During Jamshed’s journey, he not only experienced the lifestyle of cave dwelling on the Loess Plateau in the province, but also got acquaintance with locals who have been living there for generations.
“Cave dwelling represents a tranquil and comfortable lifestyle and the plain and tenacious character of Chinese peasants”, he said.
He was also inspired to carry forward the folk culture of Pakistan. “As a multicultural country, Pakistan has a unique and diverse rural culture that is largely under-developed. We can use a camera to record Pakistan’s magnificent mountains, special architectural styles, traditional handicrafts and people’s daily life in the countryside and provide the outside world with a lens to understand the culture and society of Pakistan”, he noted.
Azeem, an international student representative of Heilongjiang University in northeastern China also took part in the project.
The project Azeem has been working on is about Tin Ka Ping schools, named after the renowned figure known as “the father of hundreds of schools in China.” In Harbin, the capital city of Heilongjiang Province, many schools were donated and built by Mr. Tin, and Azeem aims to establish a link between these educational institutions and honor Mr. Tin’s legacy.

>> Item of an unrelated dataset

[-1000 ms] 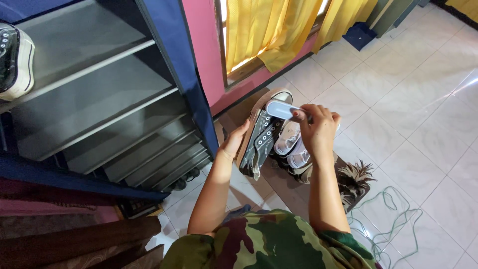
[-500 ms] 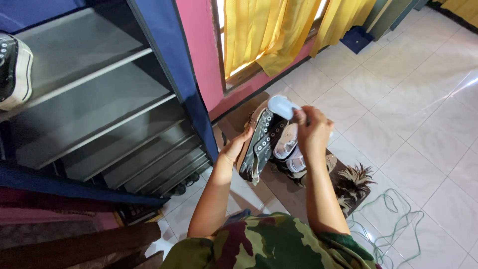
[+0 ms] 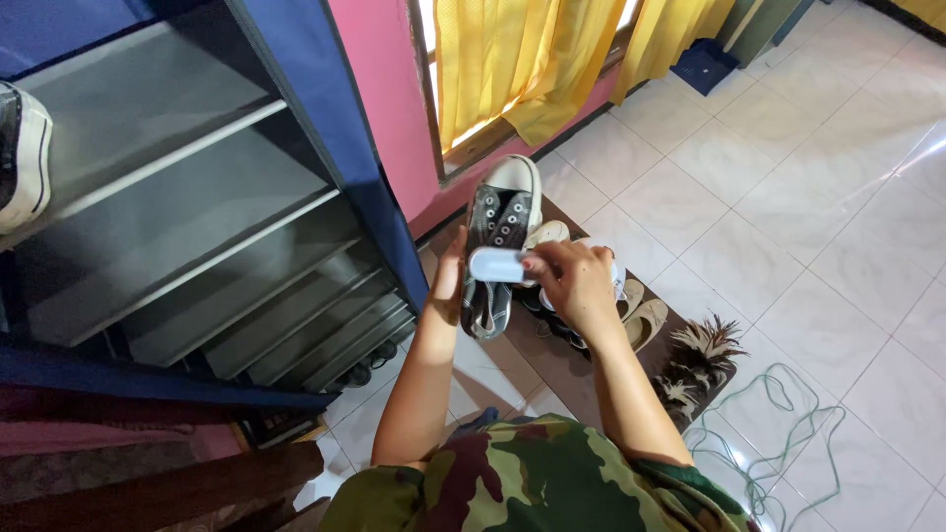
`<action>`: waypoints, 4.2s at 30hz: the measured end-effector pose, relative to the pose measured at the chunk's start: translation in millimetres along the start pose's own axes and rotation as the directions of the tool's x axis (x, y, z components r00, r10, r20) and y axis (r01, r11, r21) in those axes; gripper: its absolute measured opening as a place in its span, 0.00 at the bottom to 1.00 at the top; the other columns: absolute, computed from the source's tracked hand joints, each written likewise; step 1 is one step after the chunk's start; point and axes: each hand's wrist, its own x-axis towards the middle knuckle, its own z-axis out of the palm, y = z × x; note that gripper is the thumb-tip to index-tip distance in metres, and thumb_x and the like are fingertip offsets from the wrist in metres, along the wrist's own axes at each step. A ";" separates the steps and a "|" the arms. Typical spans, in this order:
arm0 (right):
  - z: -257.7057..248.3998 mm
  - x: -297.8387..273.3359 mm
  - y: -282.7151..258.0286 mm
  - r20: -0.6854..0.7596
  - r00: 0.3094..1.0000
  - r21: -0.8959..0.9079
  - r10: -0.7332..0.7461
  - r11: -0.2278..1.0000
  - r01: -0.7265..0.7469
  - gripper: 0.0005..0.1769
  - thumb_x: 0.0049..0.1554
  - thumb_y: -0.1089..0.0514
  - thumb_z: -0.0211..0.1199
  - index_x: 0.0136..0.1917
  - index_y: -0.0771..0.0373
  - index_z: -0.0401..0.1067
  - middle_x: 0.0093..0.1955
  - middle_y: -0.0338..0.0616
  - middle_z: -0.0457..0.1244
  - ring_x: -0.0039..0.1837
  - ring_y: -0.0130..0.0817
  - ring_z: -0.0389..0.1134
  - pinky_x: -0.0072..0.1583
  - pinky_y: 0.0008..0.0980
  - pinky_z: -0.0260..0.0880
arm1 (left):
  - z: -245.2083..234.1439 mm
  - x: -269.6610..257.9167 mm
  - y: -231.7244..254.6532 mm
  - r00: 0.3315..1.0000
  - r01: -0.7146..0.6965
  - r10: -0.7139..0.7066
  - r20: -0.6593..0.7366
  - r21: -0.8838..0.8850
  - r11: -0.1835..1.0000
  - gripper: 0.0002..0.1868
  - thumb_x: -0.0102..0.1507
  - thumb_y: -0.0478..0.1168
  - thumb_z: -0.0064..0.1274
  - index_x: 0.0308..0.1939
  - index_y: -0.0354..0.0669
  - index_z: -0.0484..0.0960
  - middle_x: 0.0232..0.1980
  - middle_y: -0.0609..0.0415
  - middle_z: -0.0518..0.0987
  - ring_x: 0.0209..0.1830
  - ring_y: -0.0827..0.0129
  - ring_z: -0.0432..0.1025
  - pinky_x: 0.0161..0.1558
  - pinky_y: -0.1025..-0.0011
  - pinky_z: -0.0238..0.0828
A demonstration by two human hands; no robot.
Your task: The person uses a brush to clean several pairs of shoes on a low table, including black and white sneakers. The person brushes the uppers and soles, then places the cleaned shoes on a nearby shoe rack.
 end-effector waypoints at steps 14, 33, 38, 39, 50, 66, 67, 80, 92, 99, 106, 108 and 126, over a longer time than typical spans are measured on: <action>0.7 -4.7 -5.1 0.210 0.976 0.188 -0.049 0.982 0.008 0.15 0.61 0.46 0.62 0.49 0.59 0.79 0.41 0.44 0.70 0.46 0.41 0.70 0.55 0.42 0.60 | 20.5 -8.2 12.4 0.996 0.066 -0.056 0.066 -0.169 0.983 0.41 0.70 0.68 0.38 0.67 0.34 0.73 0.54 0.37 0.81 0.48 0.51 0.80 0.51 0.56 0.79; 6.0 -9.9 30.6 0.208 0.973 0.491 0.096 0.850 -0.189 0.17 0.65 0.50 0.61 0.53 0.68 0.75 0.40 0.51 0.69 0.42 0.41 0.68 0.46 0.34 0.68 | 1.0 -1.1 10.9 0.966 -0.249 0.208 -0.155 -0.334 0.909 0.26 0.72 0.52 0.42 0.66 0.39 0.73 0.61 0.41 0.80 0.58 0.50 0.77 0.61 0.51 0.76; -14.8 -15.7 24.3 0.032 0.999 0.346 -0.017 0.938 0.005 0.19 0.61 0.47 0.66 0.52 0.66 0.76 0.45 0.50 0.70 0.48 0.42 0.68 0.57 0.39 0.64 | -0.4 3.3 12.8 0.967 -0.252 0.230 -0.112 -0.253 0.934 0.27 0.71 0.53 0.50 0.65 0.36 0.74 0.58 0.43 0.80 0.55 0.52 0.77 0.58 0.52 0.77; -18.0 -18.0 22.5 -0.023 0.997 0.260 -0.073 0.963 0.076 0.18 0.60 0.47 0.67 0.52 0.65 0.77 0.47 0.49 0.71 0.52 0.46 0.66 0.62 0.43 0.59 | 15.7 0.0 15.2 0.972 -0.230 0.218 -0.083 -0.178 0.957 0.29 0.67 0.56 0.53 0.62 0.36 0.74 0.53 0.43 0.81 0.50 0.51 0.78 0.53 0.49 0.78; -26.1 -21.5 -27.1 0.264 0.925 0.069 -0.274 0.962 0.266 0.15 0.56 0.43 0.68 0.43 0.56 0.78 0.39 0.40 0.68 0.47 0.39 0.68 0.58 0.43 0.56 | -7.8 2.1 0.8 0.949 -0.158 0.166 -0.269 0.051 0.986 0.24 0.69 0.53 0.52 0.59 0.37 0.74 0.44 0.47 0.80 0.38 0.58 0.77 0.41 0.60 0.78; -10.2 -8.7 -16.2 0.281 0.955 0.051 -0.098 0.995 0.087 0.12 0.57 0.44 0.66 0.44 0.52 0.80 0.35 0.37 0.67 0.42 0.35 0.68 0.57 0.41 0.56 | -159.1 73.2 -47.2 0.835 -0.303 0.507 -0.215 0.590 0.749 0.35 0.72 0.69 0.31 0.64 0.45 0.70 0.50 0.53 0.76 0.46 0.72 0.73 0.51 0.71 0.76; -10.5 -7.5 -16.8 0.278 0.955 0.049 -0.100 0.995 0.090 0.12 0.57 0.44 0.66 0.44 0.52 0.80 0.35 0.37 0.67 0.42 0.35 0.68 0.57 0.41 0.56 | -125.7 32.5 -41.0 0.834 -0.307 0.509 -0.212 0.589 0.748 0.35 0.72 0.69 0.31 0.64 0.45 0.70 0.50 0.53 0.76 0.46 0.72 0.73 0.51 0.71 0.76; -1.0 -8.6 -12.7 -0.054 0.997 0.054 -0.050 0.997 0.053 0.17 0.58 0.44 0.68 0.48 0.60 0.79 0.41 0.41 0.70 0.43 0.39 0.69 0.55 0.41 0.56 | -55.9 20.6 -32.5 0.958 -0.173 0.269 -0.097 0.553 0.815 0.33 0.74 0.58 0.39 0.76 0.43 0.62 0.61 0.51 0.75 0.57 0.67 0.71 0.58 0.69 0.70; -2.6 7.0 -2.8 -0.139 0.981 -0.011 0.137 0.990 -0.140 0.17 0.65 0.45 0.61 0.48 0.60 0.78 0.40 0.42 0.71 0.42 0.40 0.69 0.54 0.43 0.57 | -23.0 -11.5 -30.7 0.994 -0.104 0.103 0.033 0.561 0.821 0.43 0.67 0.52 0.53 0.81 0.42 0.51 0.69 0.47 0.70 0.63 0.66 0.68 0.61 0.67 0.67; -3.1 8.5 9.5 -0.083 0.991 0.015 0.106 0.994 -0.105 0.18 0.65 0.42 0.61 0.47 0.58 0.77 0.39 0.42 0.69 0.43 0.43 0.69 0.52 0.42 0.59 | -17.8 -16.9 -25.0 0.993 -0.114 0.088 0.073 0.648 0.753 0.44 0.60 0.33 0.62 0.79 0.32 0.60 0.73 0.44 0.70 0.72 0.65 0.64 0.71 0.69 0.58; -8.6 4.6 -6.2 -0.099 0.980 -0.063 0.170 0.982 -0.177 0.18 0.65 0.42 0.61 0.47 0.58 0.77 0.37 0.42 0.69 0.41 0.43 0.69 0.53 0.44 0.58 | -5.5 -10.9 -27.0 0.995 -0.009 0.096 -0.038 0.895 0.445 0.47 0.54 0.38 0.67 0.75 0.38 0.63 0.69 0.46 0.74 0.70 0.63 0.68 0.68 0.67 0.63; -6.4 -1.4 -13.9 -0.153 0.977 0.014 -0.150 0.988 0.153 0.17 0.62 0.44 0.61 0.47 0.59 0.78 0.38 0.43 0.69 0.42 0.43 0.70 0.50 0.43 0.58 | -25.1 -8.3 -34.8 0.981 0.011 0.157 -0.117 0.833 0.553 0.45 0.51 0.35 0.68 0.72 0.35 0.66 0.66 0.44 0.74 0.68 0.62 0.68 0.66 0.66 0.64; 2.0 6.9 -11.1 -0.139 0.990 0.065 0.008 0.998 0.001 0.15 0.60 0.48 0.65 0.49 0.62 0.76 0.39 0.49 0.68 0.43 0.46 0.69 0.52 0.44 0.59 | -48.1 -4.0 -25.1 0.977 0.061 -0.008 -0.211 0.248 0.967 0.33 0.53 0.39 0.56 0.64 0.35 0.72 0.52 0.50 0.80 0.52 0.63 0.75 0.55 0.64 0.72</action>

“It is a privilege to capture the essence of these remarkable schools and share their stories with the world. It highlights the education quality and spirit of contemporary China and fosters cross-cultural understanding and appreciation”, he said.
Founded in 2011, “Looking China” is a cultural experience program sponsored by Beijing Normal University. The project aims to strengthen cross-cultural communication, exchange and cooperation between Chinese and international youth through the unique perspectives of international young filmmakers, each of whom shoots a 10-minute short documentary on Chinese culture.
“My participation in the ‘Looking China’ project has broadened my horizons and allowed me to witness firsthand the transformative power of cultural exchange and mutual respect through exploring the vibrant cities, picturesque landscapes, and historical landmarks,” said Azeem.